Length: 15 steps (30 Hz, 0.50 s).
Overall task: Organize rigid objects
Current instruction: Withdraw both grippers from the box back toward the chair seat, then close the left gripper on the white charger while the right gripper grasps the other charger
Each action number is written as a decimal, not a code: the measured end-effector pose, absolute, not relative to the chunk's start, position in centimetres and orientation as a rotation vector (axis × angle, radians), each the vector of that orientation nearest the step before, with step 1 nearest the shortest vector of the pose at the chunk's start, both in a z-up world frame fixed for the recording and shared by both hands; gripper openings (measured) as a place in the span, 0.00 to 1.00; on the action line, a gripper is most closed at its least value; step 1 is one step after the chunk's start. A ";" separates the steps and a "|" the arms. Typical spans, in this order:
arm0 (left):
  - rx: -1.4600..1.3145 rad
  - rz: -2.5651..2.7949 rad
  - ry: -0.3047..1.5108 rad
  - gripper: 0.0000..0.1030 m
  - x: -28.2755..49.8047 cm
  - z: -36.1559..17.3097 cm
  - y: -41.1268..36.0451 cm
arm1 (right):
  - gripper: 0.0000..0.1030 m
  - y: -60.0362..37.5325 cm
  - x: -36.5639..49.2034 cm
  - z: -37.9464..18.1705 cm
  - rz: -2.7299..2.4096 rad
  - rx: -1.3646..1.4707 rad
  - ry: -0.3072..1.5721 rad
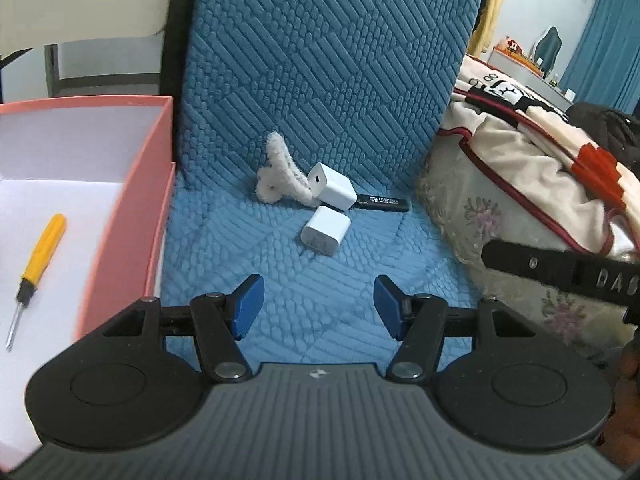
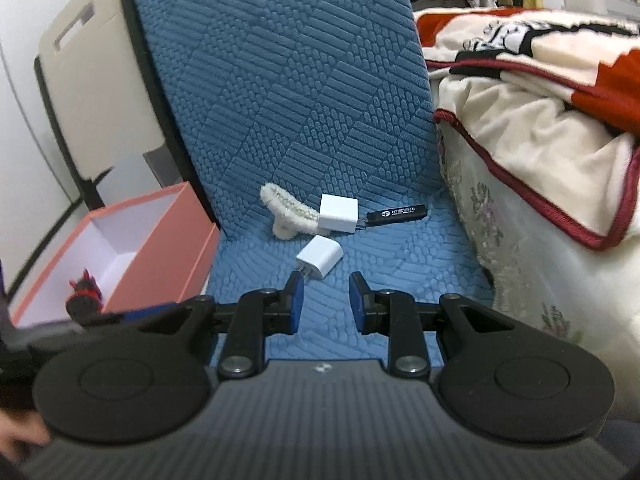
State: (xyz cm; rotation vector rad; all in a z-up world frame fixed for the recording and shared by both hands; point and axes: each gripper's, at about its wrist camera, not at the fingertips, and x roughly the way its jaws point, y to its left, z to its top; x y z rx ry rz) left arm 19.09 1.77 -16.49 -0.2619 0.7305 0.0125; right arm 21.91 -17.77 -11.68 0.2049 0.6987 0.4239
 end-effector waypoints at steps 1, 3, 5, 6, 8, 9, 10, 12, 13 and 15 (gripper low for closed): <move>-0.260 0.011 0.735 0.64 19.6 -16.8 1.7 | 0.29 -17.8 22.5 -11.8 0.425 0.220 0.703; -0.257 -0.004 0.739 0.66 20.7 -17.3 1.4 | 0.30 -17.9 23.8 -12.3 0.422 0.244 0.721; -0.243 0.001 0.739 0.70 21.8 -17.8 1.2 | 0.30 -17.9 25.2 -12.8 0.421 0.266 0.736; -0.238 0.003 0.742 0.70 22.4 -18.1 1.1 | 0.30 -17.8 25.8 -13.1 0.420 0.270 0.746; -0.239 -0.009 0.744 0.70 23.4 -18.7 1.1 | 0.30 -17.5 27.2 -13.7 0.425 0.281 0.760; -0.239 -0.012 0.749 0.70 24.1 -19.1 1.2 | 0.30 -17.4 27.7 -13.9 0.431 0.287 0.766; -0.238 -0.011 0.756 0.70 24.6 -19.5 1.2 | 0.30 -17.3 28.4 -14.2 0.437 0.294 0.776; -0.240 -0.013 0.765 0.70 26.0 -20.2 1.2 | 0.30 -17.1 29.7 -14.8 0.453 0.308 0.793; -0.239 -0.015 0.767 0.70 26.6 -20.4 1.1 | 0.30 -17.1 30.4 -15.0 0.464 0.318 0.800; -0.230 -0.022 0.774 0.70 27.8 -20.9 0.9 | 0.30 -16.9 32.0 -15.6 0.482 0.356 0.822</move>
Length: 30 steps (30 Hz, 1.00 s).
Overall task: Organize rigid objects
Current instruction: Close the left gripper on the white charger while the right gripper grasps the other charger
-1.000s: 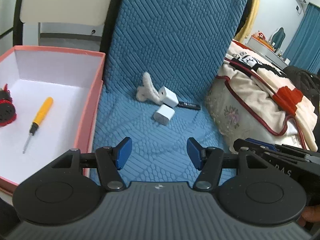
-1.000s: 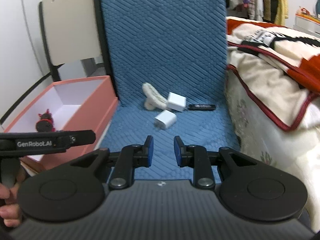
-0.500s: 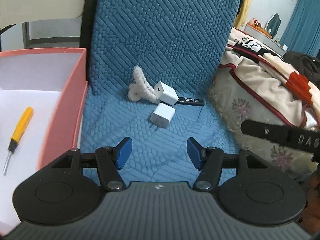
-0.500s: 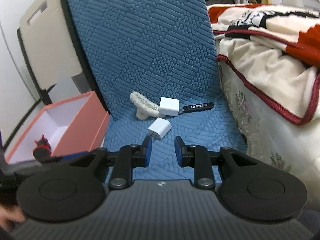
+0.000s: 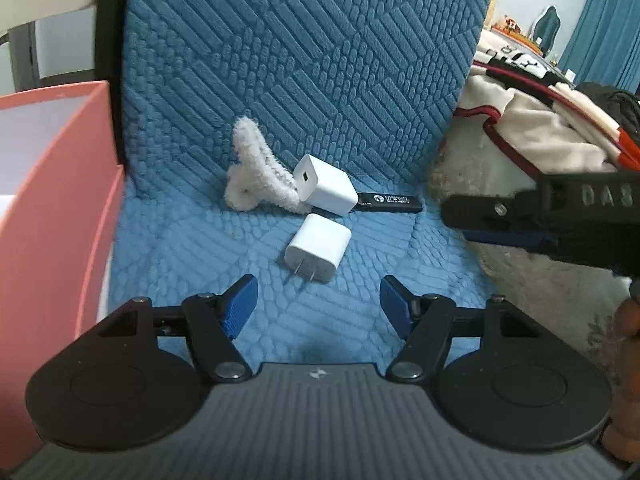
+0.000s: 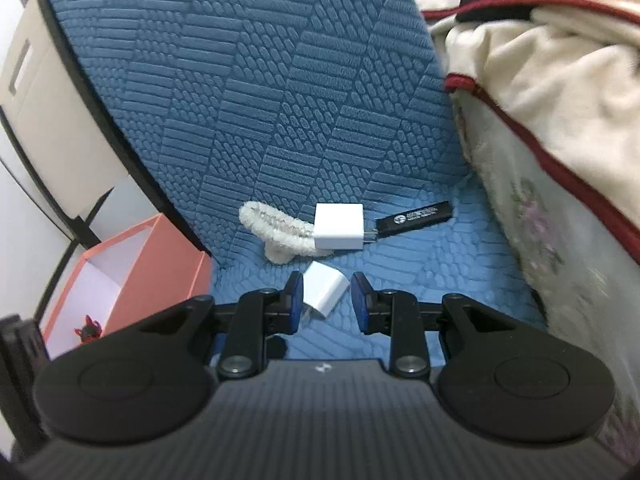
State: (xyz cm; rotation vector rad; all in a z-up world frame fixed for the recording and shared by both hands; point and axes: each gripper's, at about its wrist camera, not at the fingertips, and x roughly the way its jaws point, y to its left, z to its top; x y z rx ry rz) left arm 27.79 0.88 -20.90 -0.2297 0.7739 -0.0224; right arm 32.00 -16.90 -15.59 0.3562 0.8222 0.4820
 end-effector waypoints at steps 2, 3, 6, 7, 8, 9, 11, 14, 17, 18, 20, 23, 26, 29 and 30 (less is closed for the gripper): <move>-0.218 -0.025 0.781 0.70 28.8 -21.2 0.6 | 0.30 -16.7 33.5 -16.0 0.496 0.379 0.836; -0.224 -0.026 0.781 0.70 29.4 -21.4 0.6 | 0.30 -16.4 34.3 -16.2 0.501 0.384 0.841; -0.223 -0.035 0.785 0.70 31.1 -21.7 0.4 | 0.33 -15.7 36.1 -16.6 0.514 0.399 0.858; -0.215 -0.036 0.784 0.69 31.5 -21.9 0.3 | 0.38 -15.5 36.6 -16.8 0.523 0.402 0.860; -0.207 -0.036 0.783 0.69 31.9 -22.0 0.3 | 0.40 -15.2 37.1 -16.9 0.530 0.400 0.865; -0.201 -0.033 0.789 0.69 32.4 -22.3 0.3 | 0.41 -15.0 37.5 -17.1 0.534 0.396 0.875; -0.204 -0.028 0.805 0.69 33.3 -23.0 0.6 | 0.41 -14.5 38.4 -17.4 0.537 0.383 0.893; -0.213 -0.027 0.820 0.69 34.0 -23.7 1.1 | 0.41 -13.7 39.5 -17.8 0.537 0.369 0.907; -0.186 -0.030 0.810 0.69 34.3 -24.1 1.2 | 0.55 -13.0 40.5 -18.0 0.535 0.363 0.902; -0.181 -0.031 0.810 0.69 34.4 -24.2 1.2 | 0.58 -12.8 40.8 -18.1 0.534 0.360 0.901; -0.179 -0.032 0.813 0.69 34.5 -24.4 1.1 | 0.60 -12.4 41.5 -18.4 0.531 0.357 0.909; -0.167 -0.033 0.820 0.66 34.8 -24.9 1.0 | 0.60 -11.7 42.4 -19.3 0.529 0.347 0.935; -0.173 -0.049 0.831 0.63 34.9 -25.3 1.1 | 0.60 -10.8 43.2 -19.9 0.530 0.309 0.940; -0.168 -0.061 0.833 0.60 34.9 -25.6 0.9 | 0.60 -10.3 43.8 -20.4 0.515 0.279 0.947; -0.168 -0.062 0.831 0.60 34.9 -25.6 0.9 | 0.60 -10.2 43.8 -20.4 0.515 0.271 0.941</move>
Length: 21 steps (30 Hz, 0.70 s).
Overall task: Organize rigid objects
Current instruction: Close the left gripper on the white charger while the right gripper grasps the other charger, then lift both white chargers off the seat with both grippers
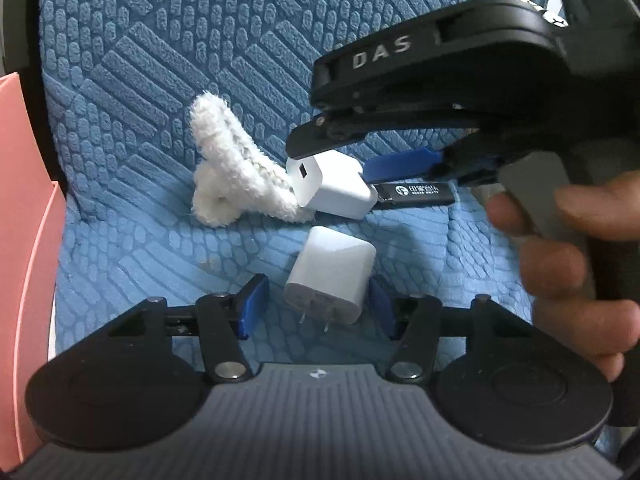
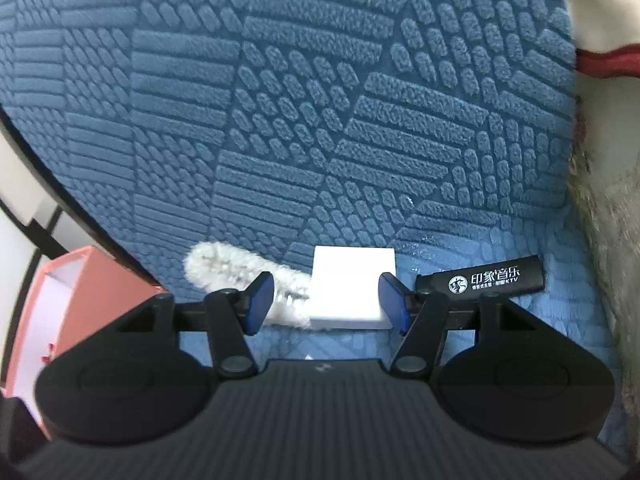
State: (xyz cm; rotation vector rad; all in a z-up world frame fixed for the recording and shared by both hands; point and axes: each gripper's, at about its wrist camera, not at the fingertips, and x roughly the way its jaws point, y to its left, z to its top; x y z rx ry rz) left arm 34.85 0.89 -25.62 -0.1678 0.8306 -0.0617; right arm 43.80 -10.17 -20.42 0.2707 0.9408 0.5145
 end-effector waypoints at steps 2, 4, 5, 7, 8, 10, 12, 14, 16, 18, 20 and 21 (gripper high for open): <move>-0.167 -0.070 0.829 0.57 34.9 -25.7 0.9 | 0.60 -10.0 43.9 -20.5 0.517 0.256 0.936; -0.165 -0.089 0.829 0.51 34.9 -25.7 0.7 | 0.59 -9.7 44.2 -20.7 0.512 0.245 0.933; -0.164 -0.086 0.831 0.51 35.0 -25.7 0.6 | 0.59 -9.6 44.3 -20.8 0.504 0.234 0.932; -0.158 -0.085 0.833 0.50 35.0 -25.9 0.4 | 0.59 -9.4 44.4 -20.9 0.492 0.216 0.930; -0.156 -0.086 0.833 0.50 35.0 -25.9 0.3 | 0.59 -9.2 44.5 -21.1 0.489 0.210 0.934; -0.161 -0.085 0.833 0.50 34.8 -25.7 0.4 | 0.59 -9.1 44.6 -21.3 0.489 0.195 0.927; -0.164 -0.083 0.834 0.50 34.6 -25.6 0.4 | 0.60 -8.8 44.8 -21.8 0.480 0.182 0.958; -0.168 -0.078 0.836 0.49 34.4 -25.5 0.4 | 0.58 -8.0 45.0 -22.6 0.478 0.171 0.977; -0.179 -0.074 0.837 0.49 34.2 -25.4 0.6 | 0.55 -7.7 45.0 -23.0 0.487 0.175 0.981; -0.185 -0.072 0.839 0.49 34.0 -25.3 0.8 | 0.55 -7.5 45.0 -23.0 0.483 0.176 0.987; -0.186 -0.069 0.840 0.49 34.0 -25.2 0.9 | 0.55 -7.3 45.1 -22.5 0.485 0.165 0.989; -0.189 -0.067 0.841 0.49 33.8 -25.1 1.0 | 0.55 -7.3 45.2 -22.3 0.485 0.155 0.988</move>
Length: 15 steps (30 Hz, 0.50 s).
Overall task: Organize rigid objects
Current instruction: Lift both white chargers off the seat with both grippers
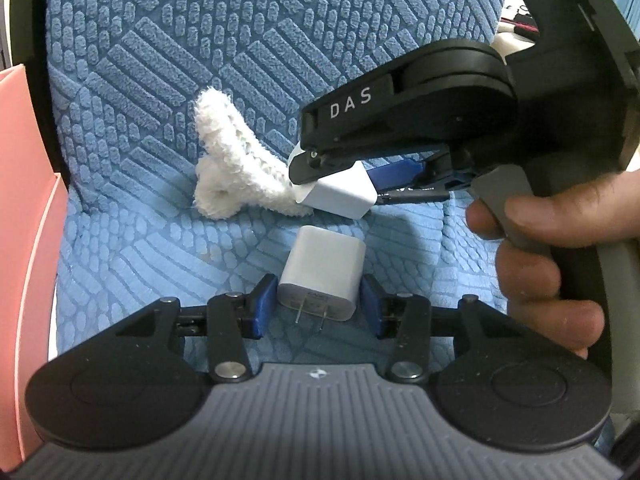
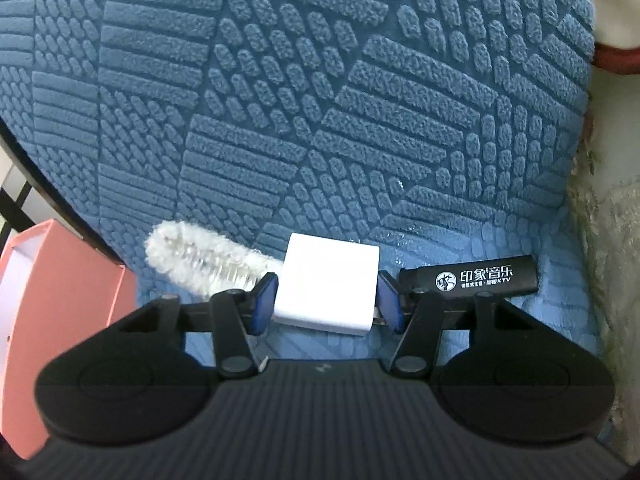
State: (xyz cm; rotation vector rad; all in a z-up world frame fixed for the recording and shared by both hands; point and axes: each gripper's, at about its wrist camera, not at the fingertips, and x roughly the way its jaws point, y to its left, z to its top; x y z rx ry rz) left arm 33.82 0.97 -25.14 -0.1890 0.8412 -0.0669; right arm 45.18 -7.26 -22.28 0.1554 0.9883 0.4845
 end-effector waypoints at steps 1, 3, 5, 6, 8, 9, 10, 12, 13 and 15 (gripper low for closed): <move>-0.194 -0.065 0.842 0.49 33.7 -25.1 1.1 | 0.55 -6.9 45.2 -22.0 0.484 0.147 0.987; -0.199 -0.064 0.845 0.49 33.6 -25.0 1.3 | 0.55 -6.3 44.4 -21.6 0.490 0.133 0.982; -0.204 -0.059 0.848 0.49 33.9 -24.9 1.7 | 0.55 -5.8 43.8 -21.0 0.496 0.121 0.974; -0.208 -0.056 0.848 0.49 33.5 -24.7 2.0 | 0.55 -5.6 43.6 -20.8 0.497 0.113 0.971; -0.215 -0.053 0.848 0.49 33.4 -24.5 2.3 | 0.55 -6.2 42.6 -20.5 0.493 0.098 0.966; -0.216 -0.051 0.848 0.49 33.2 -24.4 2.5 | 0.55 -6.2 42.3 -20.3 0.491 0.091 0.965; -0.216 -0.047 0.848 0.49 33.0 -24.3 2.5 | 0.55 -6.2 42.0 -20.2 0.490 0.087 0.962; -0.222 -0.043 0.849 0.49 32.5 -24.1 2.8 | 0.55 -6.1 41.1 -20.0 0.491 0.088 0.959; -0.226 -0.041 0.851 0.49 32.2 -23.9 2.9 | 0.55 -6.1 41.2 -20.0 0.495 0.090 0.959; -0.236 -0.034 0.854 0.49 31.4 -23.7 3.0 | 0.55 -6.1 40.3 -19.6 0.504 0.085 0.957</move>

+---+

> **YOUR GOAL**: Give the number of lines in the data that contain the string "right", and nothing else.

> **ANSWER SECTION**: 8